How can we improve the speed of a (deterministic) primality test? Created by Brit Cruise.

## Want to join the conversation?

• • Algorithm is just a fancy shamancy word for the steps you need to do to get your answer.

Like, how do I get a batter out? Step 1: determine if he (or she) hits a good fly ball or foul? Step 2: if foul, wait, conserve energy, if into outfield, determine where and how fast? Step 3: if into outfield, can I get there fastest or can someone else? If I can, Step 4: be there with mitt up. Make sure it connects with ball.

Each step must be solved in its correct order and will affect the next step you take.
• @ Brit introduced the concept that the root of the number in question is the worst case. Why can we assume that if n/sqrt(n) is not divisible then it is prime? •  Hey James, in the CS program I explain this in detail (Level 1). Realize that every number must have a largest and smallest factor. As you search for a factor starting from 2 eventually you will hit the smallest factor. Well how big can the smallest factor be?
The worse case occurs when the smallest factor EQUALS the largest factor (such as 49=7*7). So given any number n, the smallest a factor can be is sqrt(n) OR ELSE it is prime.

Does this make sense?

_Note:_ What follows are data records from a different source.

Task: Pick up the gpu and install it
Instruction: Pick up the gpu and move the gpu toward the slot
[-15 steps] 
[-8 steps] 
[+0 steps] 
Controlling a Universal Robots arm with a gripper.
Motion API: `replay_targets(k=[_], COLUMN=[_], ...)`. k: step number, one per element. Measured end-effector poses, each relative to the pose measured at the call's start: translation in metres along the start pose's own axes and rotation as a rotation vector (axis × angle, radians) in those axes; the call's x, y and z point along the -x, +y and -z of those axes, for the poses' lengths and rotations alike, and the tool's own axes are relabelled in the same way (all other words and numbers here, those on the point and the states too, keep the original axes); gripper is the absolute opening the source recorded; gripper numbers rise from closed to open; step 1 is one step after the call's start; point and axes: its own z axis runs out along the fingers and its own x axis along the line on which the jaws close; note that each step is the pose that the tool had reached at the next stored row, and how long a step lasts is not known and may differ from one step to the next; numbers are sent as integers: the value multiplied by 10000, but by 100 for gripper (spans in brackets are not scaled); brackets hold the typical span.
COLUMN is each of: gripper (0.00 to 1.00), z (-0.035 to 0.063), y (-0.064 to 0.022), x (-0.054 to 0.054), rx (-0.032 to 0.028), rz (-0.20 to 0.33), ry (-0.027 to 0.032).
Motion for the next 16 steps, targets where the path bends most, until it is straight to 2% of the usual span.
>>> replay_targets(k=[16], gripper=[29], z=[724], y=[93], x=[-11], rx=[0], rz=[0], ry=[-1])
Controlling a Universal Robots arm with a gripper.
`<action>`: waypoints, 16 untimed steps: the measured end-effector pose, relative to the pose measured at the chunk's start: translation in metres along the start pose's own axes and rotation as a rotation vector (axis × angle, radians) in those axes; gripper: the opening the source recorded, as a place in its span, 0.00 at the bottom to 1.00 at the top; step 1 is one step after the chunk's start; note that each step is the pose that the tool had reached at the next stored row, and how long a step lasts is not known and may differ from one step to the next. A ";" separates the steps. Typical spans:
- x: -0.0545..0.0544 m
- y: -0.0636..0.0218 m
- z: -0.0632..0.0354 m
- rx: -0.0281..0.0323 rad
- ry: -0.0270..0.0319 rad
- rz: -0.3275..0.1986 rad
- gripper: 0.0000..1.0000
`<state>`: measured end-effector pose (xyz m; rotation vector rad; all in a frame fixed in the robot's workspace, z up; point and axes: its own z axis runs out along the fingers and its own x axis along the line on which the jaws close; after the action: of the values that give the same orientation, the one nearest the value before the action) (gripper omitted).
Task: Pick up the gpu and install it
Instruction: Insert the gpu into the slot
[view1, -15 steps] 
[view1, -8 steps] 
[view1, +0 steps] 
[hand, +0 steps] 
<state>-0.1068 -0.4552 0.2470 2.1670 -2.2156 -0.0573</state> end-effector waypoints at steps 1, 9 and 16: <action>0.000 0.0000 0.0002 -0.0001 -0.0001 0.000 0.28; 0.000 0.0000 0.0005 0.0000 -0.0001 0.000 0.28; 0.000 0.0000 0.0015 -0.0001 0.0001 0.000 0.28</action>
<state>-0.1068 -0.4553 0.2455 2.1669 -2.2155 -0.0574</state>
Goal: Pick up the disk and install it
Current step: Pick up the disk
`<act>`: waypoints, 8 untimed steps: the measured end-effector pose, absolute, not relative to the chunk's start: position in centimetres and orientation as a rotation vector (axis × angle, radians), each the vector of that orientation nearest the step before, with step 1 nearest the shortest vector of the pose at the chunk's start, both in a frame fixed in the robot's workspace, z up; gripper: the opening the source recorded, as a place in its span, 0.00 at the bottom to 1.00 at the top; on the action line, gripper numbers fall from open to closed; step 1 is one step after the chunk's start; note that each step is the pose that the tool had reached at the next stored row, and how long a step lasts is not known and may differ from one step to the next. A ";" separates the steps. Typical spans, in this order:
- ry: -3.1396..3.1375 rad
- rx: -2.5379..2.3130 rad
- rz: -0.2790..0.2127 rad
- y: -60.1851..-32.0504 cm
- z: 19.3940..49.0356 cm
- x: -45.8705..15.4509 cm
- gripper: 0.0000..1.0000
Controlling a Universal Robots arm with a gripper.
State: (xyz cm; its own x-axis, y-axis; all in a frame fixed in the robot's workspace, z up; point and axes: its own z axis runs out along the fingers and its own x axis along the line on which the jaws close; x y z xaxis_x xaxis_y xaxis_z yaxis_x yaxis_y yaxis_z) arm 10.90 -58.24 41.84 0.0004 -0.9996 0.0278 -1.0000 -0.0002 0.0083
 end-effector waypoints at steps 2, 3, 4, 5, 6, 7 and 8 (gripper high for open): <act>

It's important!
• Using known properties of prime numbers to limit the search space is one way to improve the algorithmic efficiency, wouldn't changing the primary instruction set of the processor be another? • What if you could calculate all of the prime values up to a certain limit and then cache it into an array, and when you want to check if a number is prime or not, you could run a for loop to check if the test number is equal to any of the prime numbers in the array. If it is, then it's prime. Otherwise it is composite. I think this is unpractical and slow, but can't point out why. • There's a couple problems with this approach:
-It becomes a chicken before the egg type problem if you did that. How did you calculate the list of prime numbers in your array in the 1st place ? You would want to have the most efficient algorithm you could to find the numbers for that array.
-For large primes it can take a long time to figure out if they are prime. So it would take too much time (many many years) to test numbers from 2 to a huge number, and then put them in an array.

Making a list beyond the first trillion primes would become impractical, due to the time to make the list and the space it would require. However, we want to deal with much bigger primes, so it would be impractical to make a list of all of these really big primes we want to use.

As a side note, instead of organizing a list of primes in an array and searching with a for loop, if we organized it in a special kind of way called a tree, we could check to see if a number was in our list very quickly. Too bad making the list is not practical.
• What does the computer actually do to divide numbers? Does it do long division like a person does?

What I'm wondering is whether using tricks to check divisibility would be faster than dividing and looking at the remainder. Like, if the number ends in 2, 4, 6, 8, or 0, would checking that be faster than checking if it divides by two? (It could be something like "if last_digit in [2, 4, 6, 8, 0]") • computers divide in binary (ones and zeros), so the last digit in the numbers they see is either 1 or 0. They don't take remainders in an account unless they are told to (you would have to write the quotient into a variable that can contain fractions).

However, checking whether a binary number divides by two is very simple: if the last (rightmost) is 0, it divides by 2, if it's 0, it doesn't. This property sometimes comes in handy for certain computations.
• Did anyone else notice just how often the beginning of the number of steps approximated the digits of pi? Seeing 314..., 3142..., etc. several times surprised me. Is that related to how your number was constantly very close to the digits of the square of pi? (i.e. it was in the 987... range for most if not all of the time, and the square of pi is 9.8696...). I'm just guessing here, but if there's a connection there, that's pretty cool. Great videos! They really make me think. • The number of cycles for algorithm A is always equal to the square root of the number being tested, rounded down, and then plus one. This is present in the program because the variable representing the upper bound of numbers to try, called "upperBound," is set to floor(sqrt(inputNum)).

For example, to find the number of cycles for factoring 1000 using algorithm A, you would find the square root of 1000, which is about 31.62, then round it down to 31, and then add one to get 32.

So I guess it makes sense that if the number being factored is close to pi squared, the number of cycles would be close to pi. That was a really good observation though, and it took me a bit to figure it out. •  •